Weeks ago, as the coronavirus was spreading rapidly, most governors issued statewide stay-at-home orders and shuttered nearly all businesses. Jobs disappeared overnight — more than 16 million filed for unemployment in three weeks — and big banks telegraphed in first-quarter earnings summaries that a nasty recession was on the horizon as the economy was thrust into a downward spiral.

But pointing to the stock market's brief surge during a Tuesday news briefing at the White House, Trump said investors "have a lot of confidence that we're doing the right thing and that our country is going to be open soon and our country is going to be booming."

"Just a little bit more than a month ago, we set every record you could set," the president continued, referring to record-low unemployment numbers and stock market highs that have since been wiped out by the pandemic. "And I think we're going to top those records, OK? And I think we're going to top them soon, once we get rid of the invisible enemy, which will happen."

Larry Kudlow, Trump's top economic adviser, and Secretary of the Treasury Steven Mnuchin have made similar claims that the country's economy would rapidly bounce back to continue its once-upward trajectory.

But economists and other key figures say that the recovery won't be immediate, and that the repercussions of the pandemic will be felt for months and maybe years to come.

A team of economists from Northwestern University, Stanford University, the University of Chicago and Boston University published a National Bureau of Economic Research working paper Monday predicting the economy will shrink by nearly 11 percent by the end of the year.

One of the paper's authors, Northwestern University's Scott Baker, told NBC News that it will take "many quarters to years to get back to previous trends."

"Certainly, I think the level of uncertainty that we've had so far, the level of economic dislocation, the costs that the government has been having to make up, and the forgone production by essentially shutting down a tremendous part of the world economy … lends itself to a slower recovery," he said.

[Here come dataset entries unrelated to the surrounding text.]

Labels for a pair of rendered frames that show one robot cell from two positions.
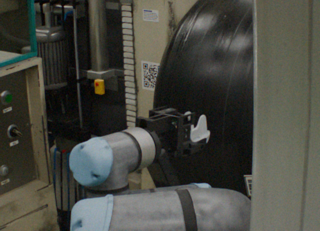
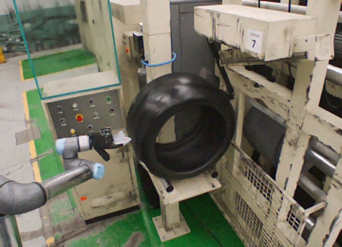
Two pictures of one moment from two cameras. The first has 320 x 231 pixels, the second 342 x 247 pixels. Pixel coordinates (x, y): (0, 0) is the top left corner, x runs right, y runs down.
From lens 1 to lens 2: 1.00 m
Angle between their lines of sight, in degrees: 30
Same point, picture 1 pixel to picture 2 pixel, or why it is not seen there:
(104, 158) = (60, 147)
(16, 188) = (113, 129)
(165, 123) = (98, 136)
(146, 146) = (83, 145)
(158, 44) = not seen: hidden behind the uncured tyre
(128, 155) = (72, 147)
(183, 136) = (109, 142)
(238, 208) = (12, 197)
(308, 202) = not seen: outside the picture
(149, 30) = not seen: hidden behind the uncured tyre
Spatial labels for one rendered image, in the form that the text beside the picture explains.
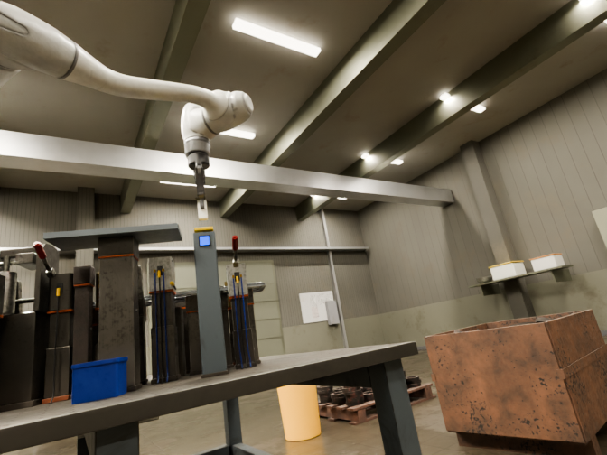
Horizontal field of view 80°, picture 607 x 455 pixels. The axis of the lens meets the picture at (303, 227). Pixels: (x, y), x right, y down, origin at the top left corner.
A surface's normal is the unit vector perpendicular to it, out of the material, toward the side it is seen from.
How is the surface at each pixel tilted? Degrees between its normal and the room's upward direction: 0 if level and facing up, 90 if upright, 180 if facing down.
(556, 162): 90
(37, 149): 90
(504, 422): 90
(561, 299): 90
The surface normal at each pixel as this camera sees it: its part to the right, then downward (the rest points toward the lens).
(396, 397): 0.51, -0.32
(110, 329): 0.21, -0.32
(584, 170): -0.84, -0.03
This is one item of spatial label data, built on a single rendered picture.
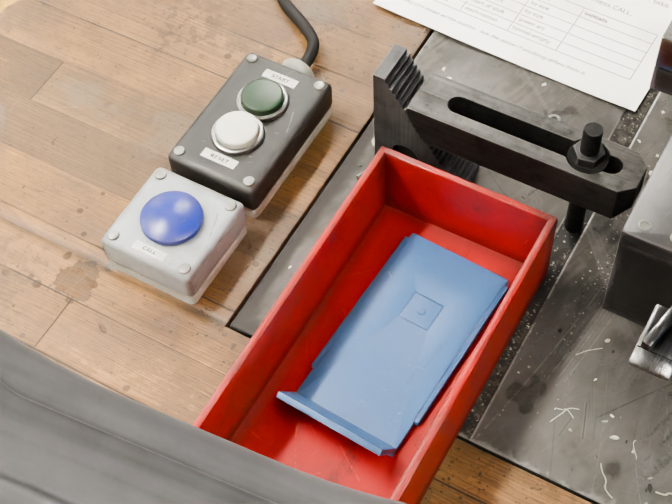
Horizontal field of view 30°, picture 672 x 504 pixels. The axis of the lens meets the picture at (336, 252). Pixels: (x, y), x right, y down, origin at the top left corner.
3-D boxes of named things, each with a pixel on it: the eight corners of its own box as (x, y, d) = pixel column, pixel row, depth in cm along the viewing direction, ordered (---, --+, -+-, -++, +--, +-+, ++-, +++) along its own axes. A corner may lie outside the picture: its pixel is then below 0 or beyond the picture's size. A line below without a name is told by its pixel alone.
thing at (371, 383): (279, 418, 74) (275, 395, 72) (412, 235, 81) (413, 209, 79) (379, 476, 72) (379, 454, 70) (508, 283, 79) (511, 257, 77)
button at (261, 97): (235, 120, 86) (232, 101, 84) (257, 91, 87) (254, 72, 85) (271, 135, 85) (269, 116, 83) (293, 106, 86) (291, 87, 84)
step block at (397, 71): (374, 162, 85) (372, 74, 78) (394, 132, 87) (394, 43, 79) (459, 198, 83) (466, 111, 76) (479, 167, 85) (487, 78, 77)
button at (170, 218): (132, 242, 80) (126, 224, 79) (166, 197, 82) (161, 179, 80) (184, 266, 79) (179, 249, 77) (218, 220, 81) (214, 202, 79)

Baker added that the stock market's recent optimism, fueled by indications that some of the hardest-hit states are getting the virus somewhat under control, suggests that the country might not see the team's most dire predictions — a nearly 20 percent contraction of the economy long term — come to fruition.

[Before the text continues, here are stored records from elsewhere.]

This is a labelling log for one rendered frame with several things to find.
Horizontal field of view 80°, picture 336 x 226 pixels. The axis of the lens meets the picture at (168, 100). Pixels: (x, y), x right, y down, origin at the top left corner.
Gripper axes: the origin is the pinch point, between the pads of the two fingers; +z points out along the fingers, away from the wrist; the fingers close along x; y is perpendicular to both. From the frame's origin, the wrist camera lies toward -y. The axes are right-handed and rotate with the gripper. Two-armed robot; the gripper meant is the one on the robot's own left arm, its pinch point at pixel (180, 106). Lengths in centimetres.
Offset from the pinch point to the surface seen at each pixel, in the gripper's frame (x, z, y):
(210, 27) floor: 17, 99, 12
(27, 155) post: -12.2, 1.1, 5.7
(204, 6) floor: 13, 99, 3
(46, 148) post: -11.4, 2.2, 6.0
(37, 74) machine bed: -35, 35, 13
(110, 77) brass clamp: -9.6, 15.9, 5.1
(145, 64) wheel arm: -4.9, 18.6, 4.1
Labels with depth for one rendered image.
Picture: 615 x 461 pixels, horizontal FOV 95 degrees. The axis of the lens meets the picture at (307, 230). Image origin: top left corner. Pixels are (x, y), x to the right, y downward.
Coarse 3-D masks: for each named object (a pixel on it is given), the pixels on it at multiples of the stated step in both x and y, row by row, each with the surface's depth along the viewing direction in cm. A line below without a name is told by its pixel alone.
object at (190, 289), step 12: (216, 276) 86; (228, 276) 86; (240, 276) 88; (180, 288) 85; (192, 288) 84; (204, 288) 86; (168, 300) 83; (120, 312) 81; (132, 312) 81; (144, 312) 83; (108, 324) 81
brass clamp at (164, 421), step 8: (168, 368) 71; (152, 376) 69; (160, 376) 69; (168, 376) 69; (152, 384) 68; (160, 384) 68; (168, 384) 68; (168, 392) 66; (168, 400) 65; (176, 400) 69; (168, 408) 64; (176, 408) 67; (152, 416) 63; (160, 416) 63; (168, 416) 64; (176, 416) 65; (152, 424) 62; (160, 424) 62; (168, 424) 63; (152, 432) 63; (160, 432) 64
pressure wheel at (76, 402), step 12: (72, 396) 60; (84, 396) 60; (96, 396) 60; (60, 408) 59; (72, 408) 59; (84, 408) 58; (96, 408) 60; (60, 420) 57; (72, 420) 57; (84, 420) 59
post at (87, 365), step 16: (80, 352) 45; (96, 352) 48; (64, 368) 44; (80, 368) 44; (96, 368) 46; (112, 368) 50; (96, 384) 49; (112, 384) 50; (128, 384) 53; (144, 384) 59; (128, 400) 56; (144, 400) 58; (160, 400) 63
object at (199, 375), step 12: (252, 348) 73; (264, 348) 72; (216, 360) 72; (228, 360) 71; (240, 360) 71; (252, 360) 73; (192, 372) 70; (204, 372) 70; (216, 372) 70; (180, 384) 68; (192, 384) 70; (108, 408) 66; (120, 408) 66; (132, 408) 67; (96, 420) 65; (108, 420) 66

Still, the economy isn't likely to snap back the minute businesses start opening back up. Many corporations will hold on to capital and decline to invest in their businesses for fear of a second crisis, Baker said, something that will be a second shock to the economy.

JPMorgan CEO Jamie Dimon predicted in a call with investors Tuesday that the economy wouldn't open in May, but potentially in "June, July, August." He said they're expecting a recovery in the back half of the year — not a boom.

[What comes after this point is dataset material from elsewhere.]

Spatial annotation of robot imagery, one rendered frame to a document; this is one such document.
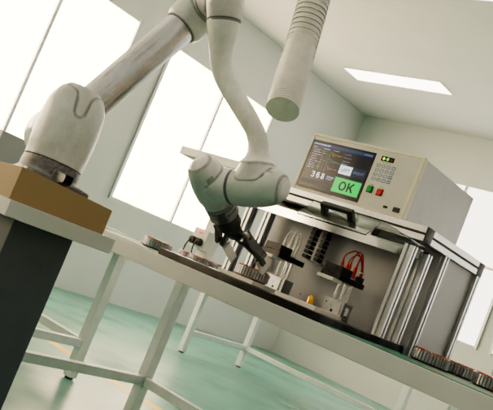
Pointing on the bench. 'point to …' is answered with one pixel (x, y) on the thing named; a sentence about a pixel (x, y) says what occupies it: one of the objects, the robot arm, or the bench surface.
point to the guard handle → (338, 210)
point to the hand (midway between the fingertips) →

Dr. Atheendar Venkataramani, a physician and health economist at the University of Pennsylvania, said the country doesn't yet have the kind of public health infrastructure ­— initial testing, contact tracing, medical personnel and eventually a vaccine — needed to jump-start the economy quickly.

"There's a big scary virus out there and people may not want to engage in economic activity in the way that they normally would," he said. "Until we can restore people's confidence that we have the virus under control ... it's difficult for me to imagine that economic activity will return to normal."

Anil Kashyap, an economics professor at the University of Chicago Booth School of Business, said it's fair to say the economy won't be booming by the end of the year.

"The economy's in free fall right now. It's hard to imagine that ceasing when the right thing for people to do is stay home," he said. "I don't think that there's any chance that by the end of the year the level of GDP, the unemployment rate, any measure of well-being for the economy, is not going to be higher at the end of the year than it was at the beginning of the year, and certainly not higher than you would have predicted."

He said the country can expect a recovery, but not an instantaneous one.

"At some point, things are going to turn around," he said. "I'd be surprised at the end of the year if things weren't improving — it's just a question of how much."